We know this thanks to those mutations I mentioned, the times when a stretch of DNA changes accidentally. Mutations occur randomly, but over very many generations they tend to build up at a steady rate. That means the number of differences in mtDNA between you and me are a measure of how closely we are related, of how long ago our female-line ancestors parted company. If you take the two most unrelated people in the world and calculate how long ago their female-line ancestors parted, you get to Eve’s daughters. Eve, everybody’s grandma.

Is there a male equivalent, everybody’s grandpa? Yes, actually, and his name is no better. “Y-chromosomal Adam”. You might guess where his name comes from. Girls receive an X-chromosome from each parent, but only boys get Dad’s Y chromosome, which is passed down father to son, intact except for mutations.

The jury is still out on how close in time these Adam and Eve characters lived, but please don’t get any notions that the two may actually have been partners.
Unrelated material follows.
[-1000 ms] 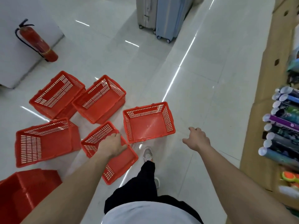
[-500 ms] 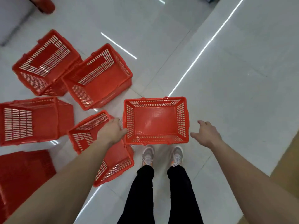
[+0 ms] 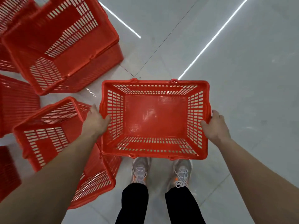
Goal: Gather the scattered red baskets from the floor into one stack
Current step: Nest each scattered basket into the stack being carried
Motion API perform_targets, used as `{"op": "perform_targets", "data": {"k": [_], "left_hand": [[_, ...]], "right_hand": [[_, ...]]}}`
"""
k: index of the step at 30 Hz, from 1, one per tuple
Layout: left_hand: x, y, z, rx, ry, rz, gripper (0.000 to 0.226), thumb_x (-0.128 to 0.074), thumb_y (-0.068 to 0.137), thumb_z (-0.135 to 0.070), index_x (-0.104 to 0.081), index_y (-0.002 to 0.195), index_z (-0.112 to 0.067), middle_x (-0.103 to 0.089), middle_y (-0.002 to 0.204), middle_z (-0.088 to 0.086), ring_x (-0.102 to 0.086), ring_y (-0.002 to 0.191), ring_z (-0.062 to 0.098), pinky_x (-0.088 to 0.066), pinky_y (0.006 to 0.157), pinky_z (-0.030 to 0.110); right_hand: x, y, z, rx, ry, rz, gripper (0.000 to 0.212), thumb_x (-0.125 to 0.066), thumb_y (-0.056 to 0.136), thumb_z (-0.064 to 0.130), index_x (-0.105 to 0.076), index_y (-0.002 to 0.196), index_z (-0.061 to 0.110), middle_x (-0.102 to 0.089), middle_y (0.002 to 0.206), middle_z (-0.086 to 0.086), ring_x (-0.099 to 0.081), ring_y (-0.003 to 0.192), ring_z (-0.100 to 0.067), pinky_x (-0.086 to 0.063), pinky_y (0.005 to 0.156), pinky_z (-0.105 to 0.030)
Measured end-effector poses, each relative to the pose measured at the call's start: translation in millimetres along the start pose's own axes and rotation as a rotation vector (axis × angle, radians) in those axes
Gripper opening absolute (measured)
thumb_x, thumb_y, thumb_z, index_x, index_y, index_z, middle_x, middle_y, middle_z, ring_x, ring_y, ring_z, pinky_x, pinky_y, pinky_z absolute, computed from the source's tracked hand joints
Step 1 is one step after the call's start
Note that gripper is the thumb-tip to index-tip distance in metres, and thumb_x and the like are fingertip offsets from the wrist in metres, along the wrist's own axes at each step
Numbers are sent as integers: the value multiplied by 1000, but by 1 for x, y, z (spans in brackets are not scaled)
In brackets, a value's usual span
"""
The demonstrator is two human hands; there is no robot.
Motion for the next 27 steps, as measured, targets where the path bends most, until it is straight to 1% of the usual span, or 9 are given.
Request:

This ain’t no romcom.

These two individuals are important to us because they are places where all humans meet. As such, they are not only part of our shared human story, but they help us actually piece that story together. For example, following the mtDNA trail backwards in time to the first major branching of the female line leads us to Africa, adding to other evidence that humankind arose there. Since then our family has spread to every nook of Africa and the world, resulting in diverse populations around the globe. In a time when our web connections tend to reach further than those of our family tree, Mitochondrial Eve and Y-chromosomal Adam remind us that, in the end, we are all one family.

Further reading:

Nature, “Genetic Adam and Eve did not live too far apart in time”

National Geographic Genographic Project, Map of Human Migration

New Scientist, "Found: Closest Link to Eve, our Universal Ancestor"

Smithsonian.com, “No, a Mitochondrial eve is not the first female in a species”




Comments

  1. Well explained. It highlights how tenuous our line was at the outset and the remarkable diversity that humankind / homo sapiens achieved in just 100,000 years. I happen to be reading Harari's Sapiens, which starts with our origins. Of course, six million before grandma we had another Eve. One of her daughters became mother to all humans, the other to chimpanzees. Imagine those two for half sisters.